HIGHLIGHTS: SEPTEMBER 3, 2021
• Cheese, whey lead July exports
• USDEC gets results on GCC cheese standards
• IAG meeting Oct. 5-6
• Hybrid fall membership meeting
• Last chance to register for All-Member webinar
• Fi Asia’s Dairy Day
• Market Summary: Top 20 global dairy companies
• New Japan innovation partnership
• New Mexico cheese culinary partnership
• In-person activities return to Egypt
• Darigold plant emphasizes sustainability
• Company news: Emmi, Saputo, Westland, Yili
Featured
Cheese, whey lead U.S. exports in July
A 27% increase in cheese volume and an 18% gain in whey shipments led U.S. dairy exports to another positive month in July. Total U.S. exports rose 7% (milk solids equivalent) compared to the previous July and were up 12% year to date. They remain on record pace for the year.
July represented the 6th straight month of year-over-year U.S. dairy export gains.
On a value basis, July exports increased 21% year over year to $667.9 million. Through the first seven months, U.S. dairy export value was $4.48 billion, 14% more than the previous year.
Diverse cheese buyers
U.S. cheese exports set a July record, with volume rising 27% to 36,804 MT. Growth was broad-based across most geographies, but Latin America continues to stand out as a major growth market. July cheese exports to Central America more than doubled (+2,382 MT) and the region accounts for more than half of U.S. cheese export growth so far this year. July U.S. cheese sales to Mexico jumped 23% (+1,796 MT).
Favorable U.S. pricing, vaccination progress in South America, nations forging ahead with economic reopenings, and improving tourism numbers in Mexico and Central America are all driving volume to the region. Additionally, the majority of cheese shipped to Latin America leaves the U.S. via the southern border or out of U.S. Gulf or East Coast ports, thereby lessening the impact of West Coast port congestion.
WPC80+ going strong
China continues to drive overall U.S. whey exports. Total July shipments to China rose 35% (+6,246 MT) compared to the previous year. But when you slice into the different HS Codes, you’ll notice more broad-based positive growth in the high-value WPC80+ category.
China still leads all WPC80+ buyers, accounting for more than a quarter of U.S. exports, but we continued to see widespread gains across geographies in July, a positive sign moving forward. Exports to China were up 23% (+300 MT); Japan rose 51% (+331 MT), Canada jumped 61% (+280 MT), Latin America (excluding Mexico) doubled (+244 MT), Mexico more than quadrupled (+182 MT); and the UK surged 90% (+275 MT).
Milk powder dips
The strength in cheese and whey helped mitigate the first year-over-year decline in U.S. NFDM/SMP exports since January.
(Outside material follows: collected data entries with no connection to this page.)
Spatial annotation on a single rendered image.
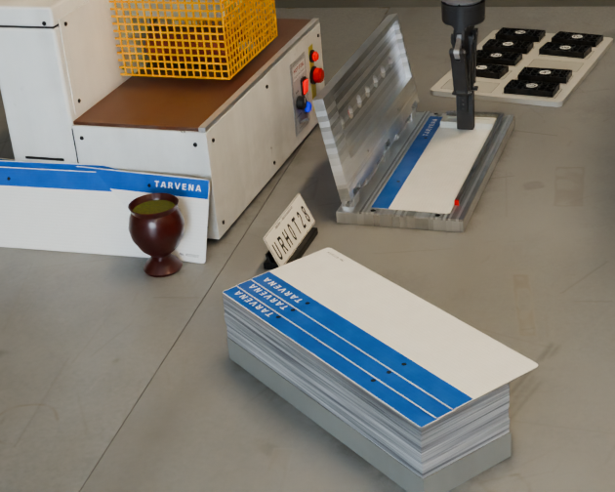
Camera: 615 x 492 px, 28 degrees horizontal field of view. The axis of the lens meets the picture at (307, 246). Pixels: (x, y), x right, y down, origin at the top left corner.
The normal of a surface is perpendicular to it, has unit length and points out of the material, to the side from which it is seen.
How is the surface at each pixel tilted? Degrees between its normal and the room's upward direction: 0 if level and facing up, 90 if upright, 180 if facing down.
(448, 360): 0
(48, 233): 63
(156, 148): 90
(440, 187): 0
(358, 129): 78
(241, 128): 90
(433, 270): 0
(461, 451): 90
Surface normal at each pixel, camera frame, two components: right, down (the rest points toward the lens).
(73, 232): -0.29, 0.00
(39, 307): -0.08, -0.88
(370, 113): 0.91, -0.10
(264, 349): -0.81, 0.32
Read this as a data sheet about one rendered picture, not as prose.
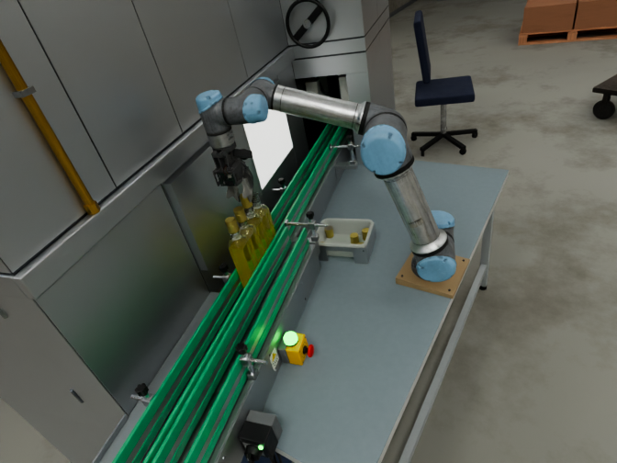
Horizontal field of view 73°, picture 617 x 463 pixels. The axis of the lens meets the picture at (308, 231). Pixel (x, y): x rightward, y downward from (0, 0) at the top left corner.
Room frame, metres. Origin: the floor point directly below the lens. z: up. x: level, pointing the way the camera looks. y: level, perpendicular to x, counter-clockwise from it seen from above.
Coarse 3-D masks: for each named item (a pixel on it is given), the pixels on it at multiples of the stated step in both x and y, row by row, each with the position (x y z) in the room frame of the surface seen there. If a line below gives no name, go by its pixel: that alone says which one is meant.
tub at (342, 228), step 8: (328, 224) 1.44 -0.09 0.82; (336, 224) 1.43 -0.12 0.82; (344, 224) 1.41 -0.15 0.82; (352, 224) 1.40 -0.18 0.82; (360, 224) 1.38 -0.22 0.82; (368, 224) 1.37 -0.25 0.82; (320, 232) 1.38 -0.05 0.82; (336, 232) 1.42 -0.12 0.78; (344, 232) 1.41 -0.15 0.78; (352, 232) 1.40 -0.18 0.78; (360, 232) 1.38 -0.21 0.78; (368, 232) 1.29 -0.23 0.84; (320, 240) 1.36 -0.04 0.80; (328, 240) 1.39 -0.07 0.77; (336, 240) 1.38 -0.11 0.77; (344, 240) 1.37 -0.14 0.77; (360, 240) 1.35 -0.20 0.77; (368, 240) 1.25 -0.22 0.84
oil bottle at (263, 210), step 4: (252, 208) 1.25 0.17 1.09; (260, 208) 1.24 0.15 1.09; (264, 208) 1.25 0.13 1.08; (268, 208) 1.26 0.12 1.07; (256, 212) 1.23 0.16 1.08; (260, 212) 1.23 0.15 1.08; (264, 212) 1.23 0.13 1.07; (268, 212) 1.25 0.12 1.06; (264, 216) 1.23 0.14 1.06; (268, 216) 1.25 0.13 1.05; (264, 220) 1.22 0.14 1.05; (268, 220) 1.24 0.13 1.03; (272, 220) 1.26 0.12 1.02; (264, 224) 1.22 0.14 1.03; (268, 224) 1.23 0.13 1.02; (272, 224) 1.25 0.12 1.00; (268, 228) 1.23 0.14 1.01; (272, 228) 1.25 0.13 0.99; (268, 232) 1.22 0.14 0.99; (272, 232) 1.24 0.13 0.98; (268, 236) 1.22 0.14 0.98; (272, 236) 1.23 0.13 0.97
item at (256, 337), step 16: (304, 240) 1.21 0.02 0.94; (288, 256) 1.10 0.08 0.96; (288, 272) 1.06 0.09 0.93; (288, 288) 1.03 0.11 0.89; (272, 304) 0.92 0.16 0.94; (256, 320) 0.84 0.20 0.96; (272, 320) 0.90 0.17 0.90; (256, 336) 0.81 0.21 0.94; (256, 352) 0.79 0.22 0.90; (240, 368) 0.71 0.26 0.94; (224, 384) 0.65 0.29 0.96; (240, 384) 0.69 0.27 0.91; (224, 400) 0.63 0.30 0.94; (208, 416) 0.58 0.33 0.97; (224, 416) 0.60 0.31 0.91; (208, 432) 0.55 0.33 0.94; (192, 448) 0.51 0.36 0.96; (208, 448) 0.53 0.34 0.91
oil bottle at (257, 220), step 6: (258, 216) 1.20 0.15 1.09; (252, 222) 1.17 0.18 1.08; (258, 222) 1.18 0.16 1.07; (258, 228) 1.17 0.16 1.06; (264, 228) 1.21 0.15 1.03; (258, 234) 1.17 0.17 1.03; (264, 234) 1.19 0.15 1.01; (264, 240) 1.19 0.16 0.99; (264, 246) 1.17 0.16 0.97; (264, 252) 1.17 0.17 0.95
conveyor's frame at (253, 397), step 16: (336, 160) 1.90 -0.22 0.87; (320, 192) 1.64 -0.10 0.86; (320, 208) 1.61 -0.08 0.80; (304, 272) 1.11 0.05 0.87; (304, 288) 1.09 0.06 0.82; (288, 304) 0.97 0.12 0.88; (304, 304) 1.06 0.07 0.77; (288, 320) 0.94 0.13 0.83; (272, 336) 0.85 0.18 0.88; (272, 352) 0.82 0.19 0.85; (272, 368) 0.79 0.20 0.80; (256, 384) 0.71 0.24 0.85; (272, 384) 0.77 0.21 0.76; (240, 400) 0.66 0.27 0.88; (256, 400) 0.69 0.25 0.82; (240, 416) 0.62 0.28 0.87; (224, 432) 0.58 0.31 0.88; (224, 448) 0.54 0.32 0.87; (240, 448) 0.58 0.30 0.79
Hampered by port issues, NFDM/SMP shipments fell 3%, almost entirely due to reduced shipments to major markets in Southeast Asia (-31%, -9,365 MT).
More than 60% of U.S. NFDM/SMP sent via ocean freight is shipped out of the ports in California, which remains the epicenter of port congestion here in U.S. Unfortunately, the data suggests the congestion got worse in July rather than better.
For a full rundown and in-depth analysis of July trade data, read the U.S. Dairy Exporter Blog story, “Cheese and whey lead U.S. dairy exports to 6th straight month of growth.” In addition, experiment with the interactive charts in the U.S. Export Data section at usdec.org and download the Latest Month Trade Data Summary.
UAE accepts USDEC comments on proposed changes to cheese standards
In a victory for U.S. cheese suppliers, the UAE’s Ministry of Industry & Advanced Technology (MoIAT) clarified or revised several elements of proposed cheese regulations in accordance with comments submitted by USDEC in July (see Global Dairy eBrief, 7/30/21).
USDEC’s comments covered draft technical regulations on seven varietal cheeses: mozzarella, edam, gouda, brie, camembert, havarti and cheddar. While the overall compositional requirements and ingredient allowances of the proposed regulations mostly aligned with the corresponding Codex standards, there were several potentially concerning new requirements that USDEC noted, including the omission of annatto as an additive and implied mandatory limits on salt content.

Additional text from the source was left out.